** SOURCE MATERIAL follows **
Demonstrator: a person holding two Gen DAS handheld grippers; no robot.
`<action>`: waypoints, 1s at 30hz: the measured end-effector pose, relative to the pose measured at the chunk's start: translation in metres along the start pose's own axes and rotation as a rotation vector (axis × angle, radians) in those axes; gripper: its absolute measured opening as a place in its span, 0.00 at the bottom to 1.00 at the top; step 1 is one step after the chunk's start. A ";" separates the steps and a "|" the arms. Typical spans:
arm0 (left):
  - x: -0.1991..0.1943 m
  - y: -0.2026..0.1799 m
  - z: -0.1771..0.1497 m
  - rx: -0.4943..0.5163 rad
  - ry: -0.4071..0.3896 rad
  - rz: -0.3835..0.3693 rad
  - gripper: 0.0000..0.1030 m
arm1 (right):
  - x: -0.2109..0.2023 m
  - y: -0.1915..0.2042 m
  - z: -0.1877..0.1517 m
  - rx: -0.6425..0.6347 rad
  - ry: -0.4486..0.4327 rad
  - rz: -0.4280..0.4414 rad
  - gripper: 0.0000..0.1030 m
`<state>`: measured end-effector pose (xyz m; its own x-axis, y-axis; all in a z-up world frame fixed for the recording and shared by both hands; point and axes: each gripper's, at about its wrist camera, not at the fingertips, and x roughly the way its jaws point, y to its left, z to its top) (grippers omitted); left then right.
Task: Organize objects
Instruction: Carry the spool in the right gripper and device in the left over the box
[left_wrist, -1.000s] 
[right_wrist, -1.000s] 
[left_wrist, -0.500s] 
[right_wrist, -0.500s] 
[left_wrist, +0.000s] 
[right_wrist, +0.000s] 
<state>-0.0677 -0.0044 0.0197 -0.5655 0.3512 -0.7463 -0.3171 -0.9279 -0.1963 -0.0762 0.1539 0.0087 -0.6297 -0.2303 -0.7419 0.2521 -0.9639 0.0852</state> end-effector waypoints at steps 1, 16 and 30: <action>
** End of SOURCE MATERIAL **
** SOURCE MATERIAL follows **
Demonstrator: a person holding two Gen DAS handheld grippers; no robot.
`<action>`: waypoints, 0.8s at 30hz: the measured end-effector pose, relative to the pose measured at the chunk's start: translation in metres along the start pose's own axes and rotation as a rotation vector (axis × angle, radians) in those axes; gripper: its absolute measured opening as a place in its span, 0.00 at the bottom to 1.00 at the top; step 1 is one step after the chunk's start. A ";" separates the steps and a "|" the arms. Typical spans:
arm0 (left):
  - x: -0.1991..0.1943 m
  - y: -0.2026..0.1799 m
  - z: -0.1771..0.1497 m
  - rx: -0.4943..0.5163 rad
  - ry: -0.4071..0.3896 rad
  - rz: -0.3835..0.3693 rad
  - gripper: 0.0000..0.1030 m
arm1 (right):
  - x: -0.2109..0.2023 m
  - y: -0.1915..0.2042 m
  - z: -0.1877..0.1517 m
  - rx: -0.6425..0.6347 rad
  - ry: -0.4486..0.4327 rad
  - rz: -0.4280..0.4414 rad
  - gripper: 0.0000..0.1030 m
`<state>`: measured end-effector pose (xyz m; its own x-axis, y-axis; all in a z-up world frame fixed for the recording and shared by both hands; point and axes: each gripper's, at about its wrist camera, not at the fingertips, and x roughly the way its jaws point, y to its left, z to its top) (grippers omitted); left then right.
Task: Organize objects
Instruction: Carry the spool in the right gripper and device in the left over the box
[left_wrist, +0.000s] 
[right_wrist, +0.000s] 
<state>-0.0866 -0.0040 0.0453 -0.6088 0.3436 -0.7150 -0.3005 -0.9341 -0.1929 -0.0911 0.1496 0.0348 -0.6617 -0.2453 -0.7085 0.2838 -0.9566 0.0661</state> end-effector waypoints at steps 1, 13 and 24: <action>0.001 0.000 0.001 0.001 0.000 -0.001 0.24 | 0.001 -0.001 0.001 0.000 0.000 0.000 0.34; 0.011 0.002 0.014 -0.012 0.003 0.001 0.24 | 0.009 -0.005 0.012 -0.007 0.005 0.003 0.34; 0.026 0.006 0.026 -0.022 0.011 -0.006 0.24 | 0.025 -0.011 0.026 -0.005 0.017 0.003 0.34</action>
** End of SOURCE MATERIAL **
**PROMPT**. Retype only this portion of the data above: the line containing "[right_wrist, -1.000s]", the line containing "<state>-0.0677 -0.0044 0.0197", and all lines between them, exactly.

**OUTPUT FOR THIS TASK**.
[right_wrist, -1.000s] 
[left_wrist, -0.500s] 
[right_wrist, -0.500s] 
[left_wrist, +0.000s] 
[right_wrist, +0.000s] 
<state>-0.0677 -0.0044 0.0197 -0.5655 0.3512 -0.7463 -0.3171 -0.9279 -0.1963 -0.0762 0.1539 0.0087 -0.6297 -0.2303 -0.7419 0.2521 -0.9639 0.0852</state> end-effector waypoints at steps 1, 16 and 30: <action>

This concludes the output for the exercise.